It’s a scenario that plays out all too often on the Oregon coast, a rugged and treacherous shoreline that is made more dangerous each winter by powerful storms and “sneaker waves” — fast-moving surges of water that materialize within seconds to swallow a seemingly dry beach with knee-deep water. In most areas, the beach is flanked by steep bluffs or rocky outcroppings that make it hard to run away.

On Saturday, a fierce storm blowing ashore was made even more dangerous because of an unusually high tide called a king tide that added 11 feet (3.35 meters) feet to the tops of already huge waves, said Rick Hudson, the emergency manager for the nearby town of Cannon Beach.

King tides occur when the sun and the moon line up and their combined gravity makes the tides much higher and much lower than normal. They can cause flooding and inundate normally dry beaches.

The waves at high tide on Saturday were 15 feet (4.5 meters) and swells further out were up to 40 feet (12 meters), with winds of about 25 mph (40 kph), the Coast Guard said. Sea spray and foam covered the entire beach, authorities said.

“When he walked out on that beach, he may have seen 20 to 30 feet (6 to 9 meters) of beach that wasn’t occupied by the highest level of surf and he may have thought it was safe, but the sneaker waves that come up can catch people off guard,” Hudson said of Stiles.

“If you have a 20-foot (6-meter) wave and you add the king tide, now you have a 30-foot (9-meter) wave.”

The coastal towns rely on the winter storm watchers for tourism and even advertise when the king tides will make the ocean even more spectacular. Beachside hotels offer storm-watching packages to attract customers during the off season. But authorities also post warnings on social media and on the beaches about the dangers and advise people to watch from a safe distance.

“People come out here because they want to be weather-watching, but they don’t realize how dangerous the weather can be and how fast it can change,” said Hudson. “You can be in raincoat, watching the beautiful storm happen, and all of a sudden you have a 30-foot (9-meter) wave and it swells up and goes all the way up to the maximum part of the beach — and you have nowhere to go.”

In January 2017, a man and his 3-year-old son were swept out to sea by a rogue wave in southern Oregon as his wife looked on helplessly.

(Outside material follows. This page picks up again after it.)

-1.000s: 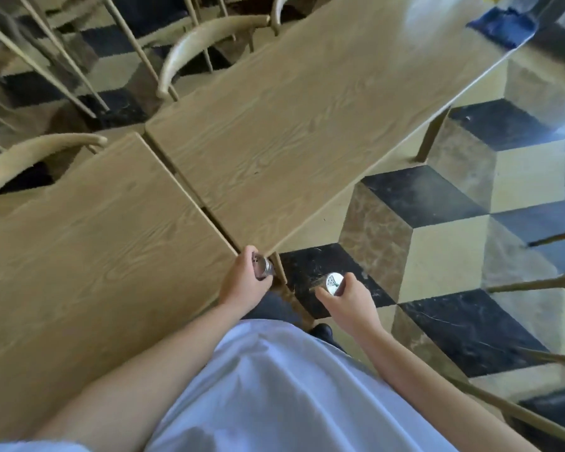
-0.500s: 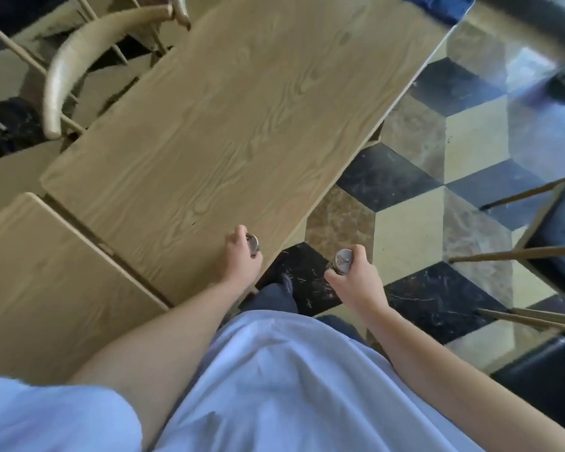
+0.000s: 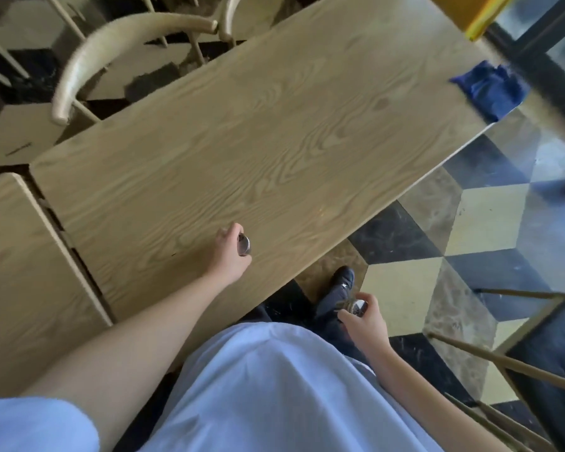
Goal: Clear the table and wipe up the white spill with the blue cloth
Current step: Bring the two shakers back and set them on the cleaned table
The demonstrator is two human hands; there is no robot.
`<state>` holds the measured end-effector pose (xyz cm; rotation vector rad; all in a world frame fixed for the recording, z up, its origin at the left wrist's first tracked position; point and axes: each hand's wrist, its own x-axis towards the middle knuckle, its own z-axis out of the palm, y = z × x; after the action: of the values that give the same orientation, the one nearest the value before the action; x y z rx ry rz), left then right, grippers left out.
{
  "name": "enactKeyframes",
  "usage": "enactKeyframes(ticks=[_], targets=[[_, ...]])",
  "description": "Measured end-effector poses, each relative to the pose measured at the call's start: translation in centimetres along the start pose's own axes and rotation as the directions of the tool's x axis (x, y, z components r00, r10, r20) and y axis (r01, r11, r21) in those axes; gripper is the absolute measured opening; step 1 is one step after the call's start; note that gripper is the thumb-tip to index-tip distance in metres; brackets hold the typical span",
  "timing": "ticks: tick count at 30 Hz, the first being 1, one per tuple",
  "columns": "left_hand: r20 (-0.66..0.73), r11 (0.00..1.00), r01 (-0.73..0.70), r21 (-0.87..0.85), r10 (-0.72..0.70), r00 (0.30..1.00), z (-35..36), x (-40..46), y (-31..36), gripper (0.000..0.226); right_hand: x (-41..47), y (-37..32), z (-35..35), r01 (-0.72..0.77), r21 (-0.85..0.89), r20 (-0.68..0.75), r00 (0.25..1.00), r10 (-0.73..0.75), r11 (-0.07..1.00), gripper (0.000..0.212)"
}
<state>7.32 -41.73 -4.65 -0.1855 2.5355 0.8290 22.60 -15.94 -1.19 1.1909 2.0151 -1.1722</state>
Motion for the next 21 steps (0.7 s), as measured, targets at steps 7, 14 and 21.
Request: enactKeyframes(ticks=[7,14,21], targets=[[-0.179,0.968,0.211,-0.134,-0.233,0.956,0.6,-0.2,3.9,0.042,8.5,-7.7,-9.3,0.229,-0.198,0.123,0.971,-0.207,0.953,0.039],[-0.319,0.945,0.299,-0.132,-0.326,0.89,2.0,0.9,11.9,0.043,15.5,-16.7,-13.8,0.435,-0.319,0.272,0.893,-0.359,0.842,0.042],[-0.259,0.922,0.341,-0.182,-0.38,0.888,4.5,3.4,16.1,0.041,18.8,-19.9,-12.8,0.494,-0.405,0.358,0.86,-0.364,0.77,0.039]])
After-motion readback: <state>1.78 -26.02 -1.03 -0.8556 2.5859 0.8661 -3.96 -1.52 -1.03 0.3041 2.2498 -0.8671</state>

The man’s body was found the next month but the toddler’s body has never been recovered.

On Saturday, Cornelius watched helplessly from her home.

She pounded her window then called 911 and was patched through to the Coast Guard and directed them to the Falcon Cove area, a rugged and rocky stretch of beach.

Then, she saw a grim procession: The girl’s body brought up the path and to an ambulance, followed by her father, in shock and distraught as he was bundled into a car with warming blankets.

A woman with the group was in hysterics, with blood on her face, Cornelius said.

“I tried to get her to go into my house to warm up, but she refused. She was wearing no shoes and she was soaking wet,” Cornelius said.

The State Police, the agency investigating the drownings, released no further details Monday. The officer with the Manzanita Police Department who pulled the 7-year-old girl from the water declined interview requests.